Anthropic has released a major revision to their Responsible Scaling Policy (RSP), the risk governance system they employ to address potential catastrophic risks from cutting-edge AI systems. The revised policy maintains Anthropic's pledge to avoid training or deploying models without appropriate safety measures while introducing a more adaptive and sophisticated method for evaluating and handling AI risks.
Core Framework Components
The updated framework centers on two primary elements:
- Capability Thresholds: Specific AI abilities that would necessitate enhanced safeguards beyond current standards
- Required Safeguards: Designated AI Safety Level Standards (ASL Standards) required to address risks when thresholds are crossed
Critical Capability Thresholds
The policy establishes two significant thresholds requiring elevated safeguards:
Autonomous AI Research and Development
When models can independently perform complex AI research tasks that typically require human expertise, potentially accelerating AI development unpredictably, Anthropic will implement ASL-4 or higher security standards along with additional safety measures.
CBRN Weapons Capabilities
If models can substantially assist individuals with basic technical knowledge in developing or deploying chemical, biological, radiological, or nuclear weapons, ASL-3 standards with enhanced security and deployment controls become mandatory.

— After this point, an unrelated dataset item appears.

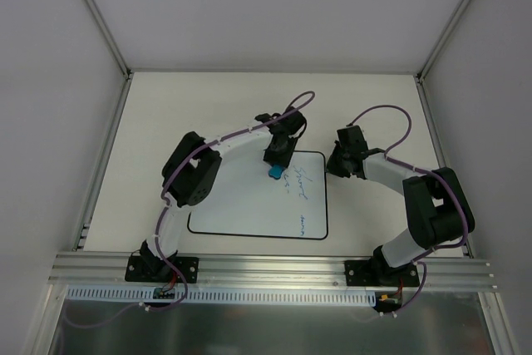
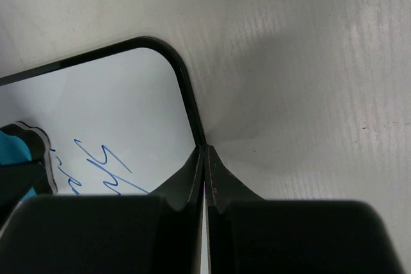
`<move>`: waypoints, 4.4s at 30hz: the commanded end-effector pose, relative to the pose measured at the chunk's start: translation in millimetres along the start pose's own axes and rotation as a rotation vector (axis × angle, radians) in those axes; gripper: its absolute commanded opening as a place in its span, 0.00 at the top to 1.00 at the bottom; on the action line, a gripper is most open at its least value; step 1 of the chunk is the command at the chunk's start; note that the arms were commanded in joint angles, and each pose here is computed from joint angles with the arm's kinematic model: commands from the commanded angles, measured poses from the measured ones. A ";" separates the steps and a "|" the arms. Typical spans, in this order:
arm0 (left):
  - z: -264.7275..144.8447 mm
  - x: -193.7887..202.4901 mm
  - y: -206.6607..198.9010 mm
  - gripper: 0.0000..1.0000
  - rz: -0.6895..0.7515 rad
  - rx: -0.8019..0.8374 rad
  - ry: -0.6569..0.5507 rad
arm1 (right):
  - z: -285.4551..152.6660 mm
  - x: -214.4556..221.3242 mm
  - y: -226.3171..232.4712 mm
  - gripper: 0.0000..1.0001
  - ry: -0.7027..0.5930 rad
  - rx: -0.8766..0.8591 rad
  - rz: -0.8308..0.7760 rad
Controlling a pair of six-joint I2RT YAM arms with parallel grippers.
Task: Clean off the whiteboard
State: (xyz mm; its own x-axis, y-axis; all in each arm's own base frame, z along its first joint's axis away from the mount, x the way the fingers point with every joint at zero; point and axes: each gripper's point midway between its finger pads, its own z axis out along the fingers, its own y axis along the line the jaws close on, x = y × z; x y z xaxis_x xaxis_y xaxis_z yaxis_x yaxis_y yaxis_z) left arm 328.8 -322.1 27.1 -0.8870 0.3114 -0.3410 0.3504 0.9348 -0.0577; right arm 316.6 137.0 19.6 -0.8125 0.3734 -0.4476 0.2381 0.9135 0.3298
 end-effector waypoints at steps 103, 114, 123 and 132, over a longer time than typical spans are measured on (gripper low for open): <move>-160.5 11.9 106.3 0.01 -0.348 -0.042 -0.292 | -79.7 -13.6 78.2 0.15 -0.226 0.049 -0.334; -165.1 96.4 171.6 0.01 -0.433 -0.108 -0.277 | -50.2 34.1 148.3 0.13 -0.136 0.074 -0.402; -157.2 128.4 175.1 0.01 -0.404 -0.114 -0.254 | -25.1 63.1 166.3 0.19 -0.066 0.078 -0.347; -151.5 131.2 174.5 0.01 -0.400 -0.116 -0.226 | -5.9 77.9 159.1 0.37 -0.024 0.116 -0.324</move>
State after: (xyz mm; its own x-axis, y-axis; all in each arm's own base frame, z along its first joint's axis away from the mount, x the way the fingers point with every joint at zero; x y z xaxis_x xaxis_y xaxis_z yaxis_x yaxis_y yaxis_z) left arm 228.2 -95.0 116.0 -0.8518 -0.1298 -0.5075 -0.0686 0.9881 -0.1376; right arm 282.8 305.0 36.1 -0.8556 0.0104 -0.5175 -0.0174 0.9987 0.0489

ASL-3 Safeguard Specifications
ASL-3 protections encompass strengthened security protocols and deployment controls, including:
- Internal access restrictions and improved model weight protection
- Multi-tiered misuse prevention systems
- Real-time and asynchronous monitoring capabilities
- Rapid response procedures
- Comprehensive pre-deployment red team testing
Implementation Structure
The policy establishes several implementation components:
- Capability assessments: Regular model evaluations against Capability Thresholds
- Safeguard assessments: Systematic evaluation of security and deployment safety effectiveness
- Documentation processes: Procedures modeled after safety case methodologies from high-reliability sectors
- Governance measures: Internal stress-testing protocols and external expert consultation
Lessons from Initial Implementation
After one year of operating under the original RSP, Anthropic identified several areas for improvement through their compliance review. They discovered minor procedural issues, including:
- A three-day delay in completing scheduled evaluations
- Insufficient clarity regarding documentation of evaluation methodology changes
- Opportunities to enhance evaluation performance through standard techniques
These findings led to incorporating greater flexibility into the policy and improving compliance tracking processes.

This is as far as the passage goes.